Bâtiment  |    |  Rachida Boughriet  |  Actu-Environnement.com

La Direction générale de la prévention des risques et la Direction générale de la santé ont saisi l'Agence de sécurité sanitaire (Anses) le 23 avril 2010 afin de déterminer des valeurs  toxicologiques de référence de l'acide cyanhydrique (HCN) ''à prendre en compte pour la protection du grand public dans le cadre d'une dératisation par fumigation des aéronefs''.

Dans un avis daté de septembre 2011, l'Anses n' a pas proposé de valeur guide de qualité de l'air intérieur (VGAI) pour des expositions à court terme par inhalation à l'acide cyanhydrique, considérant que les données de toxicité aiguë chez l'homme ''sont peu documentées et manquent de précision''.

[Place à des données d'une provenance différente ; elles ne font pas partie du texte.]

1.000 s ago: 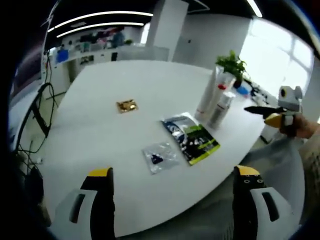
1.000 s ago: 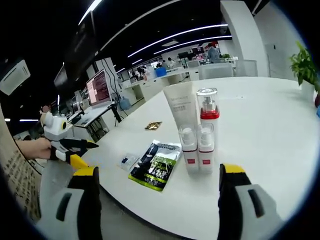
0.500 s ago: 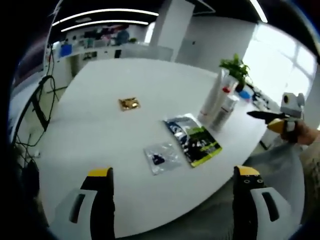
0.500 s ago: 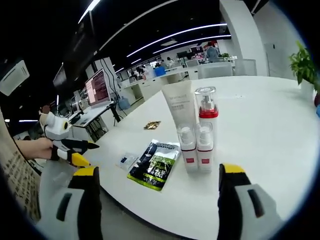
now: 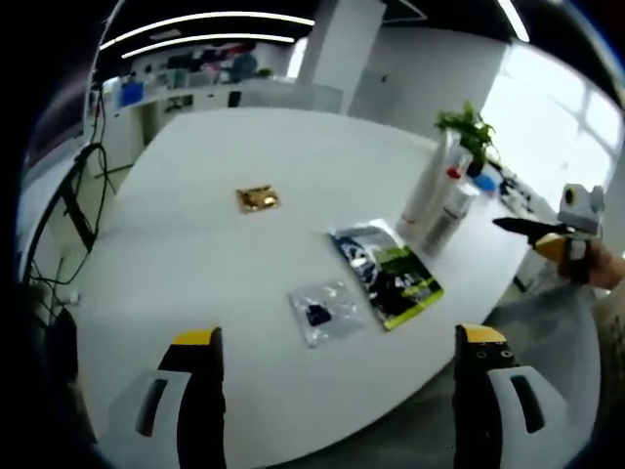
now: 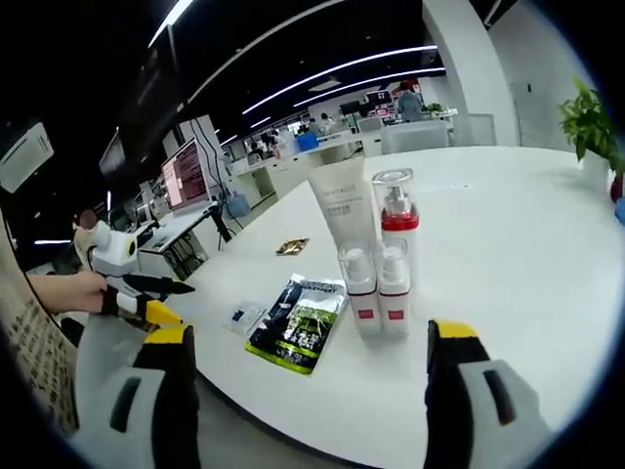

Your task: Arrange the skincare products in the storage area until every visible bottle or jar stands upright without overlapping.

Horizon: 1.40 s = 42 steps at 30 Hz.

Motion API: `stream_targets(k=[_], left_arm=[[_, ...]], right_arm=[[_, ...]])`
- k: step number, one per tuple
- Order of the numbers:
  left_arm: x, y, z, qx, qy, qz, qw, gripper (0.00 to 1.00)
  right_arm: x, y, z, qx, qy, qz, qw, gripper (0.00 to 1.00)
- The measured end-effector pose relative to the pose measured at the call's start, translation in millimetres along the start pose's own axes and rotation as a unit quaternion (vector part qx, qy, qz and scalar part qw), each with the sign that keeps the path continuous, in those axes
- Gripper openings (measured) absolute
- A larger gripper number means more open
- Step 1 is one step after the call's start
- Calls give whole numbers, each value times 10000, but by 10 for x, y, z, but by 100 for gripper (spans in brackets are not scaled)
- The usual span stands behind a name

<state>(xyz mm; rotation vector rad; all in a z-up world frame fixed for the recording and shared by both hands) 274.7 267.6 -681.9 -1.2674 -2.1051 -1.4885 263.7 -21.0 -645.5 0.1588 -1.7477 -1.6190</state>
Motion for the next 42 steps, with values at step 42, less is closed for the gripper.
stream_targets(k=[42], left_arm=[[-293, 176, 126, -101, 166, 387, 9991, 91]], right_arm=[[20, -37, -112, -272, -272, 14, 9993, 96]])
Point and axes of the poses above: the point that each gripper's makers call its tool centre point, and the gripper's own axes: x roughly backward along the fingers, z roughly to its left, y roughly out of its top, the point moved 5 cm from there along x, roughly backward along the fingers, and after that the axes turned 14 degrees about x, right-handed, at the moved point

Le HCN est une substance très facilement absorbé par inhalation, et dans une moindre mesure par pénétration cutanée. Il est majoritairement séquestré dans les globules rouges du sang. ''Lorsque l'intoxication est importante, les globules rouges sont rapidement saturés et le HCN libre est transporté massivement au niveau cellulaire, où il exerce sa toxicité'', souligne l'Agence.

L'Anses rappelle que les conditions d'utilisation des fumigants à base d'acide cyanhydrique pour le traitement des aéronefs sont déjà réglementées par l'arrêté du 14 juin 2010. Cet arrêté précise que l'entrée du personnel navigant dans l'aéronef est autorisée après vérification que le dégazage forcé ou naturel a fait descendre la concentration en gaz en dessous des valeurs limites d'exposition professionnelle (VLEP). L'entrée des passagers dans l'aéronef est, elle, autorisée après qu'un délai minimal de six heures est observé après l'entrée du personnel dans l'aéronef. ''Pendant ce délai, une ventilation mécanique du fuselage est réalisée'', souligne l'Agence.

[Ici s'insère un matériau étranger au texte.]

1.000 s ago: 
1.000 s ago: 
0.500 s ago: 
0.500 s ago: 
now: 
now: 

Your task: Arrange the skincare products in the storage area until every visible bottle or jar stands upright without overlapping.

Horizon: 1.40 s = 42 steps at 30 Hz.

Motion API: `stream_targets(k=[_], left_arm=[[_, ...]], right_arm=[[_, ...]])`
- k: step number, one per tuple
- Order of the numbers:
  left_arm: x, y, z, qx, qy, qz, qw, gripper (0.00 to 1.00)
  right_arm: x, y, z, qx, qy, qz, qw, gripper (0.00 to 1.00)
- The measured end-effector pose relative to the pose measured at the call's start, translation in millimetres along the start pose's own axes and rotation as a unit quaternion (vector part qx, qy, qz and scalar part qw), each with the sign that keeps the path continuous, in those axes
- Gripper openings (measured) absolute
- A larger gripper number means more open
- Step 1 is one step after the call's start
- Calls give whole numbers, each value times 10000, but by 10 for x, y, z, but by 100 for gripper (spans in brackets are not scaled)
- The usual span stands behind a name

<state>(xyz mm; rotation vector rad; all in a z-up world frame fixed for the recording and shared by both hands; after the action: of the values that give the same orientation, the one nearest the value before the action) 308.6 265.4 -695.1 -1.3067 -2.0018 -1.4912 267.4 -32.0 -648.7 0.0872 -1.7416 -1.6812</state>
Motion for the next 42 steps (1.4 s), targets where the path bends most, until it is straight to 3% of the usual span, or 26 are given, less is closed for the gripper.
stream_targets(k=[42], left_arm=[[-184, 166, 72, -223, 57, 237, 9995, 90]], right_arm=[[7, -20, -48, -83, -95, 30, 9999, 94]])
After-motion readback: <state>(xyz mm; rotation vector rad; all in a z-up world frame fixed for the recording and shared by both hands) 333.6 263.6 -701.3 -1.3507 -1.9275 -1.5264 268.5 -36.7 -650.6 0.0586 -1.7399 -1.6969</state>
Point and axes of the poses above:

Les valeurs limites, en vigueur pour l'acide cyanhydrique, sont respectivement de 2 ppm (2,2 mg/m3) pour la valeur limite d'exposition professionnelle (8 heures d'exposition), et de 10 ppm (11 mg/m3) pour la valeur limite à court terme (15 minutes d'exposition). Elle indique que le SCOEL (comité scientifique, chargé de proposer des VLEP à la commission européenne) a proposé une VLEP de 1 ppm (1,1 mg/m3) pour 8 heures d'exposition, et une valeur limite à court terme (VLCT) de 5 ppm (5 mg/m3) pour 15 minutes d'exposition.

Mais l'Agence estime néanmoins ''nécessaire que la ventilation mécanique ou naturelle des appareils, après leur traitement, se fasse pendant un temps suffisant, et à une température au moins égale à 25.7 °C pour assurer la désorption complète des résidus de HCN des différents matériaux''. L'Agence préconise enfin d'étudier la faisabilité d'un autre procédé de dératisation des aéronefs, qui présente ''une efficacité suffisante et une meilleure innocuité vis-à-vis du grand public''.